There are certain things you should eat and drink—and not eat and drink—to help you sleep soundly and face the madness refreshed.

1. Eating a big meal shortly before turning in is a sleep disruptor. It puts the digestive system into overdrive just when you need to be closing things down for the night. Eat smaller amounts of food throughout the day so you won't feel tempted to eat a lot all at once. An hour or two after dinner but well before you turn in have a light snack.

2. Make sure that snack doesn't include hard-to-digest foods. Anything heavy, fatty or spicy isn't going to make a good evening nosh. Crackers and cheese, some fruit or a small sandwich with lean meat or vegetables is a good choice.

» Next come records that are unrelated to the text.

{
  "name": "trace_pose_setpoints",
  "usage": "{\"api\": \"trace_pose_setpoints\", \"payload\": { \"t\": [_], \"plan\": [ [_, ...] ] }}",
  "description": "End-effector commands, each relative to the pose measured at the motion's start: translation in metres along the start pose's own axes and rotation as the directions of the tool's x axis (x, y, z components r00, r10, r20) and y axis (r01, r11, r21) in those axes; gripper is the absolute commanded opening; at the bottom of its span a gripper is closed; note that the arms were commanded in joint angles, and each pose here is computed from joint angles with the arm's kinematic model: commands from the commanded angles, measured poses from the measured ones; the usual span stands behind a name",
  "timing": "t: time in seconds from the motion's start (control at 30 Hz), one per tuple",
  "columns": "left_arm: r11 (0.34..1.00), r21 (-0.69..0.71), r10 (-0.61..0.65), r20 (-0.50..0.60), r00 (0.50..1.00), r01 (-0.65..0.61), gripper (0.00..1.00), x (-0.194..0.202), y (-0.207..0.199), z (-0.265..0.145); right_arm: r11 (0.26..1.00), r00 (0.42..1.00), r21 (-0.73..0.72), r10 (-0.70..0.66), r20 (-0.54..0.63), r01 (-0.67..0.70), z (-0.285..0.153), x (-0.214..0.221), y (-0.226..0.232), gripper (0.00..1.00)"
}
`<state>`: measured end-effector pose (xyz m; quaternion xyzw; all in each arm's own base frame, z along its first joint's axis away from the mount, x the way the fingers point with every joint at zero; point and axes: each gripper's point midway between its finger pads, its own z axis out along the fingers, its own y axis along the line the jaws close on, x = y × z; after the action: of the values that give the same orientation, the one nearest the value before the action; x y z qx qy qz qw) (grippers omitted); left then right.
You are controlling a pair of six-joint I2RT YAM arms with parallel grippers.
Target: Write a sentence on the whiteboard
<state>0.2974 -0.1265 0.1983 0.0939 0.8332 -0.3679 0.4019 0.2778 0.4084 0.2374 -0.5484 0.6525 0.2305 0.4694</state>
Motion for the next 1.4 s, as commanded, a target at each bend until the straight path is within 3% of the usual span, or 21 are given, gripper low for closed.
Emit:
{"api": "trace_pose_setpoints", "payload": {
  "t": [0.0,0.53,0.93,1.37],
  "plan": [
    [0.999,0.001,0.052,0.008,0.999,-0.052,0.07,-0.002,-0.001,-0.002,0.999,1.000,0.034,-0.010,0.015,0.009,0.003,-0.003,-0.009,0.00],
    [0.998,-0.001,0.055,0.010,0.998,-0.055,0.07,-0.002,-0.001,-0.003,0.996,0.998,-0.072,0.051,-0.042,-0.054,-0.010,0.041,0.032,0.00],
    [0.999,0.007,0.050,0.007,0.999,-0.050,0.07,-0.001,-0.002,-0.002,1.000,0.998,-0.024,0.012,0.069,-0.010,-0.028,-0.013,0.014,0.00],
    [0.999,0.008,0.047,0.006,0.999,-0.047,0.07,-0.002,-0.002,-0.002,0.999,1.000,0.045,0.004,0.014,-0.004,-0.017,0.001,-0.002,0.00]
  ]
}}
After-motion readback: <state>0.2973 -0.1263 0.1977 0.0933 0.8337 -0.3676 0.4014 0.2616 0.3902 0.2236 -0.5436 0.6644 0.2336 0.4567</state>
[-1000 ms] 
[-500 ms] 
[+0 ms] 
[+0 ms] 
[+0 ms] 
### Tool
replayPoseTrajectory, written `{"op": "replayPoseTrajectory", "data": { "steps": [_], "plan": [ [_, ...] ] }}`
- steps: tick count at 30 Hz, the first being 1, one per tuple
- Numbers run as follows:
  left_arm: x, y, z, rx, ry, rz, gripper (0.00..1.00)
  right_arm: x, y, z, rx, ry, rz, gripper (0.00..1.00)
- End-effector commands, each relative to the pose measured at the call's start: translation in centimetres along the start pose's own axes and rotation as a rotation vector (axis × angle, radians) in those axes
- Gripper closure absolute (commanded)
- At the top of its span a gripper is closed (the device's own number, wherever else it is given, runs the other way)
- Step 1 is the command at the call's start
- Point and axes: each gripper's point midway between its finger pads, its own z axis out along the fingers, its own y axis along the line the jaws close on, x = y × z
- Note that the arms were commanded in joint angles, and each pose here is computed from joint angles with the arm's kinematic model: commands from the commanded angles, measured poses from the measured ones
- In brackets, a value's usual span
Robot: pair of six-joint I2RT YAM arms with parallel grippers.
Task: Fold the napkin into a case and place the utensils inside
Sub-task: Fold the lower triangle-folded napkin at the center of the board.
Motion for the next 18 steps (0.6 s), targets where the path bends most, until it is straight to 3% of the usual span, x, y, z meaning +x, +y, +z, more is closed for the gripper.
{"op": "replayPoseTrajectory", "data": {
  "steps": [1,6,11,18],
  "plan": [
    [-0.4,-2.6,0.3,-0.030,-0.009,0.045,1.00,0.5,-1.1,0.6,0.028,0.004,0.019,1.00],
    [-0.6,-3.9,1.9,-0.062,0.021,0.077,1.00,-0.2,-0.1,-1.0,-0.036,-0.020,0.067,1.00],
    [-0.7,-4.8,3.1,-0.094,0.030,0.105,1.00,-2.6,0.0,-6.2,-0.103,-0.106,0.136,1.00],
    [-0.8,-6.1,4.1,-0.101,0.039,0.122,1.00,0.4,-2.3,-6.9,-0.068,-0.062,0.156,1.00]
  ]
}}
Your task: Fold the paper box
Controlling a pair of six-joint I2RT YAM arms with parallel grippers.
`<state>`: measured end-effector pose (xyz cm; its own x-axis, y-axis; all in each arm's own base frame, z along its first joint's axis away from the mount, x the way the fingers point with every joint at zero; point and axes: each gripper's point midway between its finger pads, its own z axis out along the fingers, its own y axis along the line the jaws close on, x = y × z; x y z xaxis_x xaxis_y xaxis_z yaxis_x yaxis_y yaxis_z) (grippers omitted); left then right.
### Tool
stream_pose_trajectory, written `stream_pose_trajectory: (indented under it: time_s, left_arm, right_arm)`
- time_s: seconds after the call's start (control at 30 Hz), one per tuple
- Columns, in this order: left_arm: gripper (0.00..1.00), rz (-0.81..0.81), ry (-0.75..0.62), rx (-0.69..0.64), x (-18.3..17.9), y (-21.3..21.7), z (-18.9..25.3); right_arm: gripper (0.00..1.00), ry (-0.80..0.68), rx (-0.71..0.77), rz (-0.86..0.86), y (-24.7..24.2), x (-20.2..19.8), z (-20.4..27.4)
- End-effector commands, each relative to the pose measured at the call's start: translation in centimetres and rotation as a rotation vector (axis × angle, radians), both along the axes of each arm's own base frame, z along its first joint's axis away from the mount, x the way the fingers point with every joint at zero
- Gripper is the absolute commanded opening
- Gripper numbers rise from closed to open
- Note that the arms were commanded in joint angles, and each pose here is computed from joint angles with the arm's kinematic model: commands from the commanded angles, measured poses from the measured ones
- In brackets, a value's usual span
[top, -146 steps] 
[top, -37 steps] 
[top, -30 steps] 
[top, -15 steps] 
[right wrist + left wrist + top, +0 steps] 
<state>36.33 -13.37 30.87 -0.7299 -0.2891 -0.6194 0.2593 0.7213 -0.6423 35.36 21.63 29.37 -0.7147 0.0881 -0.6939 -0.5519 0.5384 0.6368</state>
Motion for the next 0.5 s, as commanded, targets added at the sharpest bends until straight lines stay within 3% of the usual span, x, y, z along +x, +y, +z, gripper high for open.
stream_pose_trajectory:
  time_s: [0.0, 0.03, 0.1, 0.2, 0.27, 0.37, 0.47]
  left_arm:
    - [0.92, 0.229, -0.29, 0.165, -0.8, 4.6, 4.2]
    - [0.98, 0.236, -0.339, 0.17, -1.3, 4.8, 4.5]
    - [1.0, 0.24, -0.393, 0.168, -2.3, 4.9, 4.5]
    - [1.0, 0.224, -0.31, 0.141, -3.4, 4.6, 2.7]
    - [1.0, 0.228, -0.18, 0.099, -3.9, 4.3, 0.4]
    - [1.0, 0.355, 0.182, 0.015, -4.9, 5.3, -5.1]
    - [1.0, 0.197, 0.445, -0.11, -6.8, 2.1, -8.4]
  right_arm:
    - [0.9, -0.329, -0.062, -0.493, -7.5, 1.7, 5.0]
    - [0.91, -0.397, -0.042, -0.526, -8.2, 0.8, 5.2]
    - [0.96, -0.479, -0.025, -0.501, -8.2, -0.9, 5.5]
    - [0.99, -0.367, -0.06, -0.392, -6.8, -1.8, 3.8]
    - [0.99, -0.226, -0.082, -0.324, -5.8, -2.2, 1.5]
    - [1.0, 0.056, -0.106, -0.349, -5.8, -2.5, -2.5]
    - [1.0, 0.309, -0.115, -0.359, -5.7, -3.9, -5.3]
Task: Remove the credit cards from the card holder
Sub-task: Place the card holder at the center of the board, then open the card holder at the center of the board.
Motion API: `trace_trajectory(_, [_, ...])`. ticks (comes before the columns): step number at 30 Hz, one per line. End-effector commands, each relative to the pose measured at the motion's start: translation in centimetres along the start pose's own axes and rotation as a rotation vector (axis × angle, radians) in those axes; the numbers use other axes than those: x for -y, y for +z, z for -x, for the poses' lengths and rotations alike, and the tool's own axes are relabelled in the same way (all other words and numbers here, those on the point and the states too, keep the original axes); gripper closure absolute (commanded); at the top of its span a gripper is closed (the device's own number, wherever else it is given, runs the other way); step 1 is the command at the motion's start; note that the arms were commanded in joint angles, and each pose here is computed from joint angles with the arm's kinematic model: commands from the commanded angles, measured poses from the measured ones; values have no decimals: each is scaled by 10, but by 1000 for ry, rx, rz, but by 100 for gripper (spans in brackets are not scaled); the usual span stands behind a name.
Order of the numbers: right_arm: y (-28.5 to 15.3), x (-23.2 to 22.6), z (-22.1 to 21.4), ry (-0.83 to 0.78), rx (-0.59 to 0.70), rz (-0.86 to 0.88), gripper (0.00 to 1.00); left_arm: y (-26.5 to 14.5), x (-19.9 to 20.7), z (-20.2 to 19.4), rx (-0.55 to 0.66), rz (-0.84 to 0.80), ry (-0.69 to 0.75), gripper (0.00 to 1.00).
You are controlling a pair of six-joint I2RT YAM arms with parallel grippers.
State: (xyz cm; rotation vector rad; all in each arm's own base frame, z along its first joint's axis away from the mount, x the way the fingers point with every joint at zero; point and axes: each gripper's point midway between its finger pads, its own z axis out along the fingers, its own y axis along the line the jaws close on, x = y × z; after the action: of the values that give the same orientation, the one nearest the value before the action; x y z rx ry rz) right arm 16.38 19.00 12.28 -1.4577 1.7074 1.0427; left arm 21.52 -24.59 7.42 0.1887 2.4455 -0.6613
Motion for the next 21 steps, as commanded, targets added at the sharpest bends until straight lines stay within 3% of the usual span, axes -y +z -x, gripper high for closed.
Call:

3. Say no to those sugary foods—you do not want that rush of sugar energy before hitting the sack. This is not the time to binge on those Christmas cookies and candies. Put them on a very high shelf you have to get a stool to reach!

4. Any caffeinated beverage is going to keep you awake, so coffee and colas are definitely out. You should probably stop drinking them by mid-afternoon, since caffeine can stay in your system more than six hours. Regular black teas have less caffeine but aren't the best choice for an evening drink.

5. The right hot beverage, such as a caffeine-free herbal tea, can be a sleep inducer. You've probably seen teas with names like "Sleepy Time" that are sold for just that purpose. They contain herbs like valerian and chamomile that are known to be relaxing. Some people also find that a cup of hot milk or cocoa can help them unwind.

6. While it's often recommended that you avoid alcohol before going to bed, some people find that a small glass of wine can send them into dreamland.